Da Nang’s flood-resistant housing

Although it’s a popular holiday destination, Vietnam’s De Nang city faces frequent floods and storms. In 2011, a flood resistant housing programme was approved. Social and Environmental Transition partnered with Rockefeller Foundation’s Climate Change Coordination office, to build homes that can withstand typhoons, floods, and storms. The program has proven successful, as the majority of these storm-resistant houses were not damaged during the deadly Nuri Typhoon in 2013.

Thailand’s floating homes

The amphibious houses of Ban Sang Village, Thailand sit on steel pontoons filled with Styrofoam, which lifts the structure three meters off the ground. This is one-way architects and developers in Thailand are trying to provide flood-proof homes. The 2.8 million-baht (£63,000) building was built over a deep trench that can be flooded. It was completed in 2013 for Thailand’s National Housing Authority. Floating houses could be a great option for battling rising sea levels, but the cost will be a stumbling block for many families and governments.

Semarang’s flood forecasting system

The flood forecasting system in the Indonesian port city of Semarang focuses on which areas of the city are most in danger of flooding. It also figures out where prevention strategies are most effective, and the ideal places to build flood shelters. 50% more of Semarang’s homes have been projected to be in flood-prone areas by 2050. Mercy Corps, a global humanitarian organisation is developing the system, in collaboration with a city-based developmental planning team.

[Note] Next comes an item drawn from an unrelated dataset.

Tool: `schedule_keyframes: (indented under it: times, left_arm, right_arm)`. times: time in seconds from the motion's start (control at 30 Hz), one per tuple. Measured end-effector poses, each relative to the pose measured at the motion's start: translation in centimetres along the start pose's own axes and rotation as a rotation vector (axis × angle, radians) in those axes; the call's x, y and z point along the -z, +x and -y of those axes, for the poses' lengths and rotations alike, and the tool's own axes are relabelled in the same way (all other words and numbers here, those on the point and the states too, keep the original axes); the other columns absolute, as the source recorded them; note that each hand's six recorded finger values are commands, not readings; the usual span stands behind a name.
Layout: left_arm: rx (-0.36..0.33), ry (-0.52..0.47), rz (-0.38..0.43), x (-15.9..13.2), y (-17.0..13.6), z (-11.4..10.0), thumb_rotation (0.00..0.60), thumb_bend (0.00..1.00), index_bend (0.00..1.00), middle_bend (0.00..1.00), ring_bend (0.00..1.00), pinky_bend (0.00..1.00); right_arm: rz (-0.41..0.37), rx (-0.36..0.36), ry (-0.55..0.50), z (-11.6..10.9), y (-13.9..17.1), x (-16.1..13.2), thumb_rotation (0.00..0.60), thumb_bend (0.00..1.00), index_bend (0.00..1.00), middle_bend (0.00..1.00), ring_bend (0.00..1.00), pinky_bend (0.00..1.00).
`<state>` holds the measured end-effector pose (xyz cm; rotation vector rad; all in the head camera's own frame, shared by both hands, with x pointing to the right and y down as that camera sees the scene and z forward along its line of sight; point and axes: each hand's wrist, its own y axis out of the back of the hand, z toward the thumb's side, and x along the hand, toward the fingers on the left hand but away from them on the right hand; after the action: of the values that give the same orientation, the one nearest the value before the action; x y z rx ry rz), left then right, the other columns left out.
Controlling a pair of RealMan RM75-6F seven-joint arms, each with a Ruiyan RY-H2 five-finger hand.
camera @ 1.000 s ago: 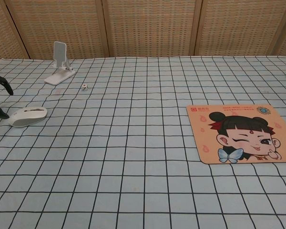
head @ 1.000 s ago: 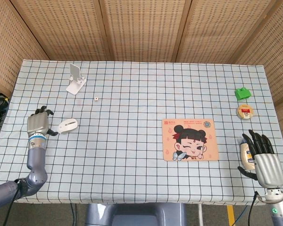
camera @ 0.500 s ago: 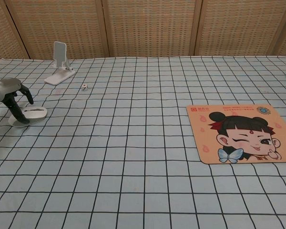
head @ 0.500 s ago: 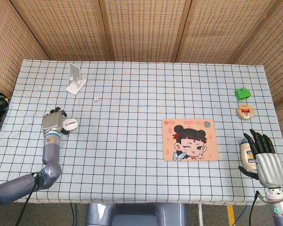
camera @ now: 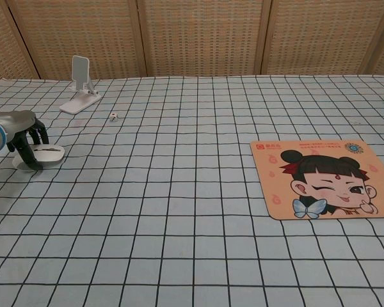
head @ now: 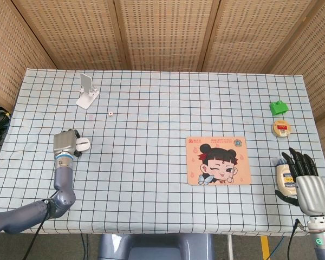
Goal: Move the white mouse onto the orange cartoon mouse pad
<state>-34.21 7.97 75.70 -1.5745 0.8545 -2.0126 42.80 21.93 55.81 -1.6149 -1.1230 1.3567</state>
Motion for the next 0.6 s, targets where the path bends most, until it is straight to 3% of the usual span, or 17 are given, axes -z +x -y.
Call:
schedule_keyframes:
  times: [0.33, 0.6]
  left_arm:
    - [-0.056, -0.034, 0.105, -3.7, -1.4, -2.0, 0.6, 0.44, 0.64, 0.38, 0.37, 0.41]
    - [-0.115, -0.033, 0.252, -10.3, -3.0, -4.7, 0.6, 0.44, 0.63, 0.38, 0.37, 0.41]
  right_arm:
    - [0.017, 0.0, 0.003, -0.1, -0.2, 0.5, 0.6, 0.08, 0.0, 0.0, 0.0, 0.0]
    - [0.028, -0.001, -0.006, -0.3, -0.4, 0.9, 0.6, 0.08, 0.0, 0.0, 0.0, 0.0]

It’s clear some places are being hit harder by floods, but the bottom line is climate change affects the whole globe. If sea levels continue to rise, floods might become more common in areas that are traditionally less-prone. Human activity is worsening the problem. If we’re to avoid further harm to our cities, we must take advantage of methods already in place and acknowledge that serious change needs to occur.